After a break from running over the summer (car accident) I am finally back running. I was really worried that I would have lost a lot of fitness and be back to square one but I am already up to 14 hilly miles on my long run and planning on running Beachy Head Marathon next month. I really missed running and on my last long run I wondered what it was that I was missing as running is one of those hobbies (who am I kidding, obsessions) that get you funny looks and frequently demands for you to explain yourself.
- Fitness – Running was the main way that I got myself out of a 19 stone funk to the ripped hulk you see before you today (Hey – you can’t see me, I can claim what I want!).

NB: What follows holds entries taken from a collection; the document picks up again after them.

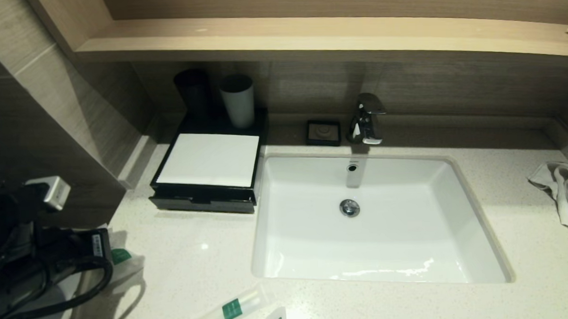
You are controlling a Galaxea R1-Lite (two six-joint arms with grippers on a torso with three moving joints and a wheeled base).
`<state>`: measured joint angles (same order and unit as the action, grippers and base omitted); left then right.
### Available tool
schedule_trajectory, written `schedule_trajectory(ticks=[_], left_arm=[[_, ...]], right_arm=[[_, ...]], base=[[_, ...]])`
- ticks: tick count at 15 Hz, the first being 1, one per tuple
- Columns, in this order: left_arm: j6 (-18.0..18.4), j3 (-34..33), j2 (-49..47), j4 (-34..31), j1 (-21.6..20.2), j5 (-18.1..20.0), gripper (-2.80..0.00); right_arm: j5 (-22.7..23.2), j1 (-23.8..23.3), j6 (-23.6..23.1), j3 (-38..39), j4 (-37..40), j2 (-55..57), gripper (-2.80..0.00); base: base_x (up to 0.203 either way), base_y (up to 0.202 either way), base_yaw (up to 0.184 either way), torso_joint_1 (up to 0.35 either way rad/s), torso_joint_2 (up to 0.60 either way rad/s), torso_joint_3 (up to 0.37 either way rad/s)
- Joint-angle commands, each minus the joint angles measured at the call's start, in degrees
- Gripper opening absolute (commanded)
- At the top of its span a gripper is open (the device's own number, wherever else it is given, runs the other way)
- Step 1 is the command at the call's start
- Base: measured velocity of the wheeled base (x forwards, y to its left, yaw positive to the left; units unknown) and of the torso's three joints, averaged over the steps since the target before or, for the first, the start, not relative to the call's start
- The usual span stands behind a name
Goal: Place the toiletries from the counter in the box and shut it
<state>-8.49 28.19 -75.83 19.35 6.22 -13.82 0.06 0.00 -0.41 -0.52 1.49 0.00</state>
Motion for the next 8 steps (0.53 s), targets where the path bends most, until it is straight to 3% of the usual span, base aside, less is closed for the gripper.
schedule_trajectory(ticks=[1,4,5,8], left_arm=[[-1.21,-0.01,-1.83,0.17,0.02,-0.06,-2.8],[-2.04,-0.28,-3.53,0.15,0.06,0.02,-2.8],[-2.25,-0.47,-4.1,0.14,0.02,0.03,0.0],[-3.61,-0.77,-4.51,0.08,0.02,1.0,0.0]], right_arm=[[0.02,0.0,-0.03,0.0,0.01,0.0,-2.8],[0.02,0.0,-0.06,0.0,0.01,0.0,-2.8],[0.02,0.0,-0.03,0.0,0.01,0.0,-2.8],[0.02,0.0,-0.06,0.0,0.01,0.0,-2.8]], base=[[0.0,0.0,0.0,0.0,0.0,0.0],[0.0,0.0,0.0,0.0,0.0,0.0],[0.0,0.0,0.0,0.0,0.0,0.0],[0.0,0.0,0.0,0.0,0.0,0.0]])
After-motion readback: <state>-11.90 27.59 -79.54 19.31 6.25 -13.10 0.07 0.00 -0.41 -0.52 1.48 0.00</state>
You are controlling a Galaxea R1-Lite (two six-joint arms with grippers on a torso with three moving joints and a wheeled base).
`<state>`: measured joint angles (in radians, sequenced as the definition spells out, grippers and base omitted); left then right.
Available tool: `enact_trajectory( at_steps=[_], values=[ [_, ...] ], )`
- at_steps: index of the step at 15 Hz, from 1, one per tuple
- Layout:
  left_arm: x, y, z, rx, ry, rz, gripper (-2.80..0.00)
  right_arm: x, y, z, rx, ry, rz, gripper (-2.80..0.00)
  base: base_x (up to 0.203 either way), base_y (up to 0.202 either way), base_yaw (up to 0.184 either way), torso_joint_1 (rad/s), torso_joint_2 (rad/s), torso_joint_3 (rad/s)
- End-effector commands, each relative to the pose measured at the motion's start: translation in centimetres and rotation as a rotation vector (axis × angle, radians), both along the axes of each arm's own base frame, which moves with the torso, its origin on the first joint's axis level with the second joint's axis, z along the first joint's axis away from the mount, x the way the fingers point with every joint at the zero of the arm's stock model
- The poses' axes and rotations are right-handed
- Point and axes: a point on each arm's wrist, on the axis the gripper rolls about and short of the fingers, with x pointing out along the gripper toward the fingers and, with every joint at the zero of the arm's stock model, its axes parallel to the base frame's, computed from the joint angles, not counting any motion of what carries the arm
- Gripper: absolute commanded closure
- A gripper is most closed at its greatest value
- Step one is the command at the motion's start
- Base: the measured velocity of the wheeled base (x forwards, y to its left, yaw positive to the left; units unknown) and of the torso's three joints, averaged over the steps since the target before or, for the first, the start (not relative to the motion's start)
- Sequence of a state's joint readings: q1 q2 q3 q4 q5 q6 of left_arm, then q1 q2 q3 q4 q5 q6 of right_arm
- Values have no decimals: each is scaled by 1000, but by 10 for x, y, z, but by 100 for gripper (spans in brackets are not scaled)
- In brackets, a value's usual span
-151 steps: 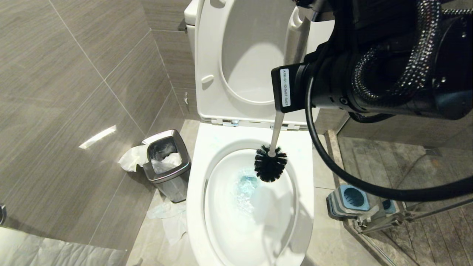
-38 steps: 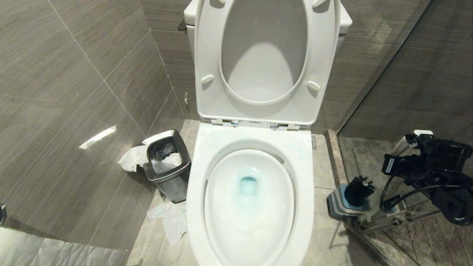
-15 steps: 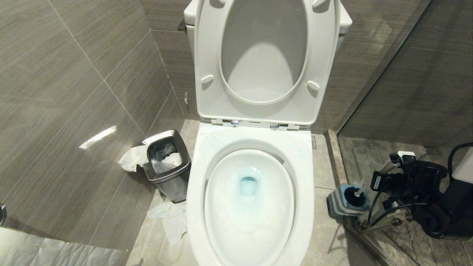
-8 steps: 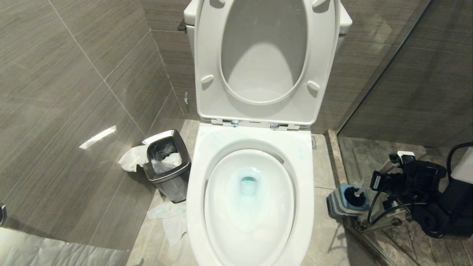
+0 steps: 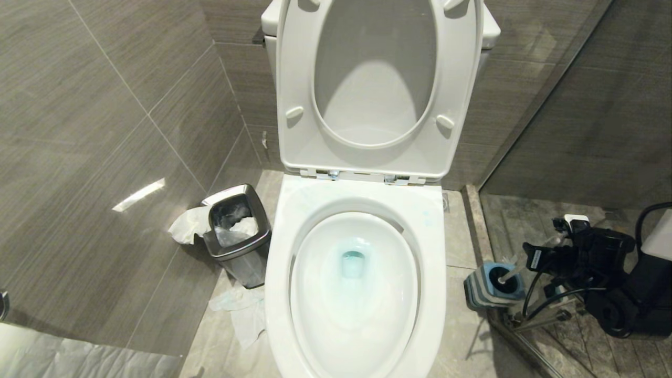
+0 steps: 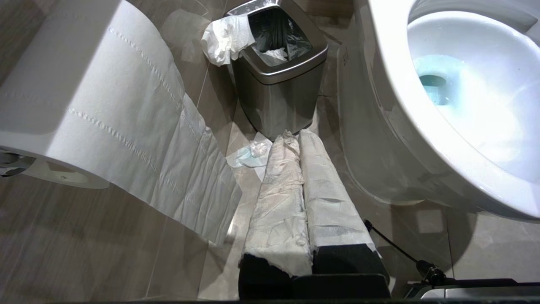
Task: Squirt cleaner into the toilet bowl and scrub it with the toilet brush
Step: Put the toilet brush back
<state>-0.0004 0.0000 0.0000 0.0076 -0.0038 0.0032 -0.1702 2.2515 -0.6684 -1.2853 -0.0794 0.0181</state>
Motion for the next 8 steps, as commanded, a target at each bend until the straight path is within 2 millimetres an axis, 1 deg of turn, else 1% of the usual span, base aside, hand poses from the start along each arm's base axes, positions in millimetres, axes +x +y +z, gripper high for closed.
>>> enact_trajectory(
  at_steps=[1, 4, 8],
  values=[
    [0, 0, -1, 0, 3, 0, 0, -1, 0, 3, -2, -11, -1, -280, 0, 0, 0, 0, 0, 0],
    [0, 0, -1, 0, 3, 1, 0, -8, 2, 12, -4, -19, 1, -280, 0, 0, 0, 0, 0, 0],
    [0, 0, -1, 0, 3, 0, 0, -35, 7, 24, -6, 1, 3, -280, 0, 0, 0, 0, 0, 0]
  ],
)
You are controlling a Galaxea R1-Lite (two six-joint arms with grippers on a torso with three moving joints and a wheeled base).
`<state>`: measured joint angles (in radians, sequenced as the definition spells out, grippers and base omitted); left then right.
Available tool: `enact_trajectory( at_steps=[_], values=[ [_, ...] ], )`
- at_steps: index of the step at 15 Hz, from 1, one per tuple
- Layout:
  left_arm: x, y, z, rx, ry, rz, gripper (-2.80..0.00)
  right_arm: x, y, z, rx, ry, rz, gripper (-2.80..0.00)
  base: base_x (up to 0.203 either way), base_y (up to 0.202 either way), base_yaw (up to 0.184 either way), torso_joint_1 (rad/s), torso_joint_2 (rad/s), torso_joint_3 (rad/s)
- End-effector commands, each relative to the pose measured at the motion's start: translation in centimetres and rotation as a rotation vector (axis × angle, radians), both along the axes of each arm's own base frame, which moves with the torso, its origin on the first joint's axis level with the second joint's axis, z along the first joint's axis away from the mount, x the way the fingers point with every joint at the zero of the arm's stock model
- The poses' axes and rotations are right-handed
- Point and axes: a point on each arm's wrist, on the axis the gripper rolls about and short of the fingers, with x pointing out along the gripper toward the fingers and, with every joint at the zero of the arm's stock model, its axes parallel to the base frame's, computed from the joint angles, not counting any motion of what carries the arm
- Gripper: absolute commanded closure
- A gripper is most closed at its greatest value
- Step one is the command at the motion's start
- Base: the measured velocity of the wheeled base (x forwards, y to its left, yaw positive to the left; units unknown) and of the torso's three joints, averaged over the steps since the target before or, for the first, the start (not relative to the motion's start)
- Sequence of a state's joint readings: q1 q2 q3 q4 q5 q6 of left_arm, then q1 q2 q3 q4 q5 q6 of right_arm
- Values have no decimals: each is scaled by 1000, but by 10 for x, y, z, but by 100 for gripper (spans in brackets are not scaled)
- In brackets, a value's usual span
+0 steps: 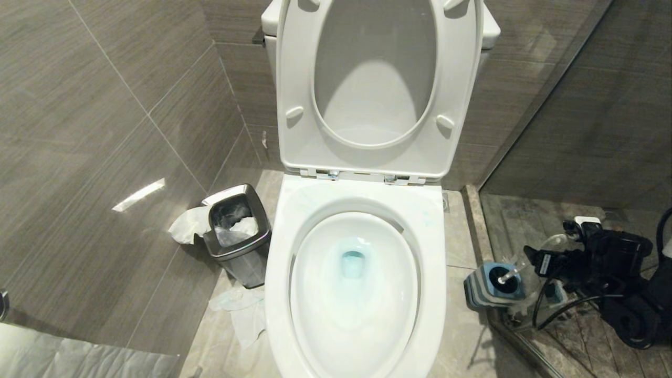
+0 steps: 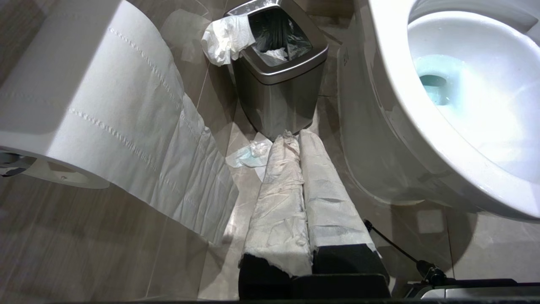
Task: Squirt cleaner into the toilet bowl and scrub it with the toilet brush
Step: Put the toilet brush back
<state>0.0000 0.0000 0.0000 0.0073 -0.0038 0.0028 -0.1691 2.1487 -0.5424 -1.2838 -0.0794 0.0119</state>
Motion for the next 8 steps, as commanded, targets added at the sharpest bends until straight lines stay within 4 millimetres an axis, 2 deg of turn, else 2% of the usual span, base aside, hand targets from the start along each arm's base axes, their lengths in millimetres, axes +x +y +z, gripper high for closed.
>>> enact_trajectory(
  at_steps=[1, 4, 8],
  values=[
    [0, 0, -1, 0, 3, 0, 0, -13, 2, 11, -3, -15, 0, -280, 0, 0, 0, 0, 0, 0],
    [0, 0, -1, 0, 3, 0, 0, -37, 7, 17, -1, 10, 3, -280, 0, 0, 0, 0, 0, 0],
    [0, 0, -1, 0, 3, 1, 0, -64, 12, 49, -26, -71, 6, -280, 0, 0, 0, 0, 0, 0]
  ],
)
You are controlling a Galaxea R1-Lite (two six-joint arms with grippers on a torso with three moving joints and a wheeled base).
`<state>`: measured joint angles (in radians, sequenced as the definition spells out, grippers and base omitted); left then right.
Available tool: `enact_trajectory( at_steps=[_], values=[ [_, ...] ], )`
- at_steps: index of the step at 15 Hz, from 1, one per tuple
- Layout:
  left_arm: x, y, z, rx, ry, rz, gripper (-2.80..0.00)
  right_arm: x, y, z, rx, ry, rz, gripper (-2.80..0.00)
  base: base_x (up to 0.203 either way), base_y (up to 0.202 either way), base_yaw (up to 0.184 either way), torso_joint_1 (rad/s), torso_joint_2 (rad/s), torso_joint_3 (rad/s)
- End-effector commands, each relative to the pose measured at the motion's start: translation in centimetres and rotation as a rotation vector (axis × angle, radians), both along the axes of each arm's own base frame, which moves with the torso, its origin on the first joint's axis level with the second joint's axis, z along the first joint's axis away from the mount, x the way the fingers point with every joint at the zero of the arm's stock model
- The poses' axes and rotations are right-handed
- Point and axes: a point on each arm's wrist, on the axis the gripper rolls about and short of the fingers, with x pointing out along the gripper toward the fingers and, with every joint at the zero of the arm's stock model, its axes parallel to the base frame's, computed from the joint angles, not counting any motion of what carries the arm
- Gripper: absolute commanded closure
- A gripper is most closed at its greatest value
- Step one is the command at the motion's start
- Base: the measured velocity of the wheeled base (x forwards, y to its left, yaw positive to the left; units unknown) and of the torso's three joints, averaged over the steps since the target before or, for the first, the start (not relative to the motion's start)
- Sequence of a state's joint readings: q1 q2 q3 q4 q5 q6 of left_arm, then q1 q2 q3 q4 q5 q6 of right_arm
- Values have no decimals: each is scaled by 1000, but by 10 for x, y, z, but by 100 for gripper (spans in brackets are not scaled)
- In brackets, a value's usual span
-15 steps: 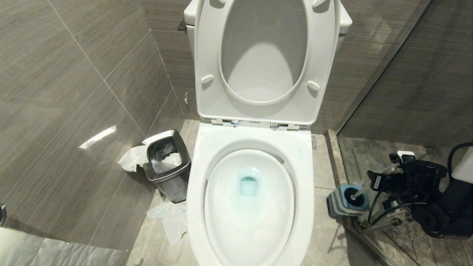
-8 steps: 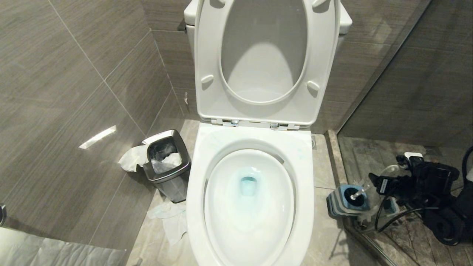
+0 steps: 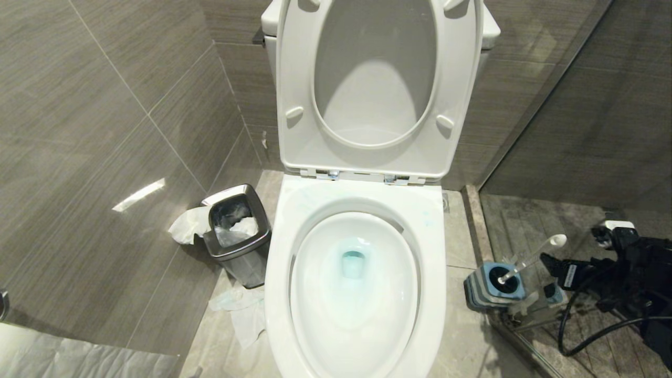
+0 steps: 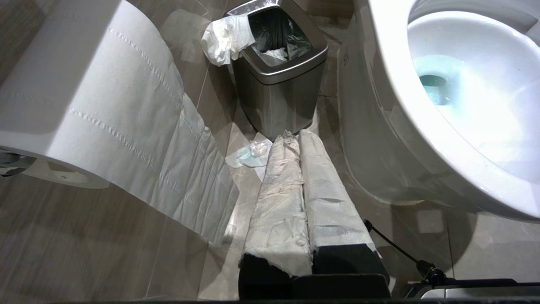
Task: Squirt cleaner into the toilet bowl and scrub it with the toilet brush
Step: Put the toilet brush back, then flush the toilet
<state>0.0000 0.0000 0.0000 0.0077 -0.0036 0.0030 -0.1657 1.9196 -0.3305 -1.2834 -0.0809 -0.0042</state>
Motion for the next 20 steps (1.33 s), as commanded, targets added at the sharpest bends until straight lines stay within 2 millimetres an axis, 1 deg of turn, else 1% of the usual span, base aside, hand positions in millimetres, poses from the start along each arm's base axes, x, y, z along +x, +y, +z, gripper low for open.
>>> enact_trajectory(
  at_steps=[1, 2, 4, 6, 9, 12, 15, 17, 18, 20],
  values=[
    [0, 0, -1, 0, 3, 1, 0, -14, 2, 24, -21, -84, 1, -280, 0, 0, 0, 0, 0, 0],
    [0, 0, -1, 0, 3, 1, 0, -21, 3, 31, -30, -102, 3, 0, 0, 0, 0, 0, 0, 0],
    [0, 0, -1, 0, 3, -1, 0, -33, 6, 38, -68, -117, 13, 0, 0, 0, 0, 0, 0, 0],
    [0, 0, -1, 0, 3, 1, 0, -41, 7, 45, -84, -136, 20, 0, 0, 0, 0, 0, 0, 0],
    [0, 0, -1, 0, 3, -1, 0, -45, 8, 55, -96, -176, 22, 0, 0, 0, 0, 0, 0, 0],
    [0, 0, -1, 0, 3, 0, 0, -52, 9, 70, -119, -236, 36, 0, 0, 0, 0, 0, 0, 0],
    [0, 0, -1, 0, 3, -1, 0, -50, 10, 96, -163, -323, 77, 0, 0, 0, 0, 0, 0, 0],
    [0, 0, -1, 0, 3, 0, 0, -51, 10, 121, -175, -380, 89, 0, 0, 0, 0, 0, 0, 0],
    [0, 0, -1, 0, 3, -1, 0, -55, 11, 131, -178, -398, 97, 0, 0, 0, 0, 0, 0, 0],
    [0, 0, -1, 0, 3, 0, 0, -71, 14, 152, -186, -444, 123, 0, 0, 0, 0, 0, 0, 0]
  ],
)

Running forced me to move more and change what i was eating. You try running the day after gorging on pizza and chips. I was rarely a heavy drinker and only an occasional smoker but I touch neither now and have never felt healthier.
- Veganism – As someone who passionately believes that veganism is the way forward for humanity and the planet as a whole I believe it is important to be a good advocate for plant based diets. One of the main bits of nonsense you hear as a vegan is that you can’t build muscle, be healthy or be athletic without meat. I want to prove the meat heads wrong and so remove an excuse from those fighting the inevitable conversion.
- Peace – I have a fairly stressful job (teaching Geography to teenage boys is never going to be a path to tranquility) and although I am fairly good at not taking the job home with me I do appreciate the peace and calm that comes from trail running. Just me, the dogs and maybe Mrs Herbifit (usually disappearing over the horizon – that lady can run) it is a chance to organise my thoughts and shed the stresses of the day.
- Freedom – This is the biggie for me. When you are running long distances over the trails you are responsible for yourself. You are free to slip and break an ankle, free to get lost and free to run out of steam and have to limp home in disgrace. As a society we are constantly handing responsibility for our actions to other people and to governments. Everything is someone else’s responsibility. As a runner it is your responsibility to look after yourself. There is not even a car to put your faith in. You have to put faith in yourself and know your own limits. My ultimate running goal is to complete the London to Brighton 60 mile trail route. I figure that if I can get myself from the capital back home in a day under my own steam I am free.
There are of course other reasons for running and I am sure I haven’t finished with this topic – running really becomes an obsession if you let it (and I recommend you do). Why do you run? And if you don’t – why not?